Insights

DOJ's New FCPA Enforcement Policy Continues its "Carrot-and-Stick" Approach

DOJ's New FCPA Enforcement Policy Continues its "Carrot-and-Stick" Approach

The Situation: Companies that learn of Foreign Corrupt Practices Act ("FCPA") violations by employees or agents are faced with significant uncertainty as to whether the benefits and risks of self-disclosing the conduct to the Department of Justice ("DOJ") outweigh the benefits and risks of not doing so.

The Development: On November 29, 2017, Deputy Attorney General Rod Rosenstein announced a new FCPA corporate enforcement policy that further clarifies DOJ's "carrot-and-stick" approach to enforcing the FCPA against companies.
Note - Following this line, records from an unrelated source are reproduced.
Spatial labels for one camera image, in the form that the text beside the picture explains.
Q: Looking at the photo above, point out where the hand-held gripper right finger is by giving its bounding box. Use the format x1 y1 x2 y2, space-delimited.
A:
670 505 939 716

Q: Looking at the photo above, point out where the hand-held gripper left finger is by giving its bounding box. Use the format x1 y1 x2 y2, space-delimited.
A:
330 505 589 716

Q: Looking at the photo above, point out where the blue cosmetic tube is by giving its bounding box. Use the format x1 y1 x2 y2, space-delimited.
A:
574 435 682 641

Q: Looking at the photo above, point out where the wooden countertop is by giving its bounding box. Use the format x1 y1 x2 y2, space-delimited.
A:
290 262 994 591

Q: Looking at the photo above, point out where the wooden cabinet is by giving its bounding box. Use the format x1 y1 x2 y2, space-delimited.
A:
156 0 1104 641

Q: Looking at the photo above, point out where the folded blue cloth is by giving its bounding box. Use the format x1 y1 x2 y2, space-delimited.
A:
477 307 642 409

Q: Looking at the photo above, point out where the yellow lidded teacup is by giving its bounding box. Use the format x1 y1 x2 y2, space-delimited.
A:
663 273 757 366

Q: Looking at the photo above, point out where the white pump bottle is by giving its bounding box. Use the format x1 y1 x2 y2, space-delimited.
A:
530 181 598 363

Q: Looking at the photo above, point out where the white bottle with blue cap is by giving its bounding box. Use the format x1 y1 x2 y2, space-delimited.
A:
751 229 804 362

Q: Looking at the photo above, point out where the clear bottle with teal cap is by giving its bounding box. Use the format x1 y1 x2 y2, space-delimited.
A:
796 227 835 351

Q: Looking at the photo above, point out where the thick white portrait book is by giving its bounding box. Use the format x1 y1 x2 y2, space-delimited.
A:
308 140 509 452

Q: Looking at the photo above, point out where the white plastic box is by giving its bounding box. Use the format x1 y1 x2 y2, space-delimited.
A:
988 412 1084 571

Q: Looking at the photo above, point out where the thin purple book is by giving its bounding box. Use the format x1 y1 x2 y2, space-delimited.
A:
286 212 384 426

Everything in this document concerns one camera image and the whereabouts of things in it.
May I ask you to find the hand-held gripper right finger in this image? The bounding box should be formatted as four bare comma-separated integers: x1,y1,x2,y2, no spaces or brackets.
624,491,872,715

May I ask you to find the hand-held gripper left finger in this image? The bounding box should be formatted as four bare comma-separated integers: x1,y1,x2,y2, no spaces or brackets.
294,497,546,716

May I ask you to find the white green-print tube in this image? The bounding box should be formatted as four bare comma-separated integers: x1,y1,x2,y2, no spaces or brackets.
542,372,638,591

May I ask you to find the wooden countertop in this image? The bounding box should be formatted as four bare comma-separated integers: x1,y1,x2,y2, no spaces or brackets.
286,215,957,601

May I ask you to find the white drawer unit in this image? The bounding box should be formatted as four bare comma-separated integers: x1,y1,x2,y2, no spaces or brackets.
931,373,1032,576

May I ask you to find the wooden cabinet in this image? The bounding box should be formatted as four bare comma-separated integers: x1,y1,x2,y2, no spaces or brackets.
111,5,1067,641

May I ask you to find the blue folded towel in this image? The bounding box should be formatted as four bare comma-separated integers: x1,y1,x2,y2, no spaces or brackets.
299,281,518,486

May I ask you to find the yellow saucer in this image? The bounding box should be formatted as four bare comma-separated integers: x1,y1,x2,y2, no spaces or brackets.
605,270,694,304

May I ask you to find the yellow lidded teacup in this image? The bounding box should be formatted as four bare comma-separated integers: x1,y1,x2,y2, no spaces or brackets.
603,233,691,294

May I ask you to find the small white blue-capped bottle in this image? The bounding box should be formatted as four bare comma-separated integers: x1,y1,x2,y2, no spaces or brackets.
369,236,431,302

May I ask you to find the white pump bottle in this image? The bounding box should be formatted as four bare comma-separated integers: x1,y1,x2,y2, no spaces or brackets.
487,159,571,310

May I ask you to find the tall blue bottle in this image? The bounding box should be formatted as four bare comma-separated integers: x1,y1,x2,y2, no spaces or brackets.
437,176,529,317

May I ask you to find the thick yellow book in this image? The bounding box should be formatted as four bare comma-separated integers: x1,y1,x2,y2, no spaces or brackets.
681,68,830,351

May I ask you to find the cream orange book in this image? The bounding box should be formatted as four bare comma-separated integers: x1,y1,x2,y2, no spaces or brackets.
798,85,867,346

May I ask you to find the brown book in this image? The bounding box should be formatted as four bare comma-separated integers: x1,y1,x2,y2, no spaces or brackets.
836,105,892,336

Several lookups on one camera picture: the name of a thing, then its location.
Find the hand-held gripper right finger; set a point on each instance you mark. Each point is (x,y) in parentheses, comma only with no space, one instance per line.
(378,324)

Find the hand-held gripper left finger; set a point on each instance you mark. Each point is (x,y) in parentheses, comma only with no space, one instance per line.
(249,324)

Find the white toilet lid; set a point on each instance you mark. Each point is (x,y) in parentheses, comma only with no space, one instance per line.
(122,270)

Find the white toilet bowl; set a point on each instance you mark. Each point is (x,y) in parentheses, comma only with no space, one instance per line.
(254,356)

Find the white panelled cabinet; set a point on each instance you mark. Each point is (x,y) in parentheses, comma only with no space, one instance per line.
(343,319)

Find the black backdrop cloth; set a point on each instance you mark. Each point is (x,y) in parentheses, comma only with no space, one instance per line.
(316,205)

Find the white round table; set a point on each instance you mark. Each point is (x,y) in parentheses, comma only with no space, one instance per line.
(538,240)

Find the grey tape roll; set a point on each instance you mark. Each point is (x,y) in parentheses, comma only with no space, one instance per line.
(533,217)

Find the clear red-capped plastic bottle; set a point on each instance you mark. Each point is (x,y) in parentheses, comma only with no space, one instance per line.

The new policy supersedes DOJ's FCPA pilot program ("Pilot Program”), adopting significant parts of that program, but also adopting new incentives to encourage companies to self-disclose FCPA violations. Most significantly, the new enforcement policy creates a presumption that DOJ will decline to take any enforcement action against companies if they: (i) voluntarily self-disclose criminal conduct to DOJ; (ii) fully cooperate with DOJ's investigation; and (iii) take timely and appropriate remediation steps.

The new policy notes that the presumption may be overcome only if there are aggravating circumstances related to the nature and seriousness of the offense, or if the company is a repeat offender. When DOJ determines that the nature and seriousness of the criminal conduct overcome the presumption for a company that otherwise meets the criteria for a declination, DOJ will recommend a 50 percent reduction off the low end of the applicable Sentencing Guideline's fine range. As a general matter, DOJ will not require a corporate monitor in such cases. Companies will still be required to relinquish any profits derived from the criminal conduct to qualify for the benefits under the new enforcement policy. In addition, any declinations under the policy will be made public.

Looking Ahead: The new enforcement policy provides a significant incentive for corporations to consider when deciding whether to self-disclose conduct that may violate the FCPA, particularly when the conduct was not pervasive, did not involve executive management, and did not result in significant profit to the company. While the policy also provides an incentive for self-disclosure in cases involving more serious corrupt conduct, companies that learn of such conduct face much of the same uncertainty as they did prior to the adoption of the new policy when deciding whether or not to self-disclose FCPA violations to DOJ.

The New FCPA Enforcement Policy

During a speech at an industry conference on November 29, 2017, Deputy Attorney General Rod Rosenstein announced revisions to the United States Attorney's Manual that implement a new FCPA corporate enforcement policy. Deputy Attorney General Rosenstein stated that the new enforcement policy "provides guidance and greater certainty for companies struggling with the question of whether to make voluntary disclosures of wrongdoing."[1] The new policy "is aimed at providing additional benefits to companies based on their corporate behavior once they learn of misconduct."[2]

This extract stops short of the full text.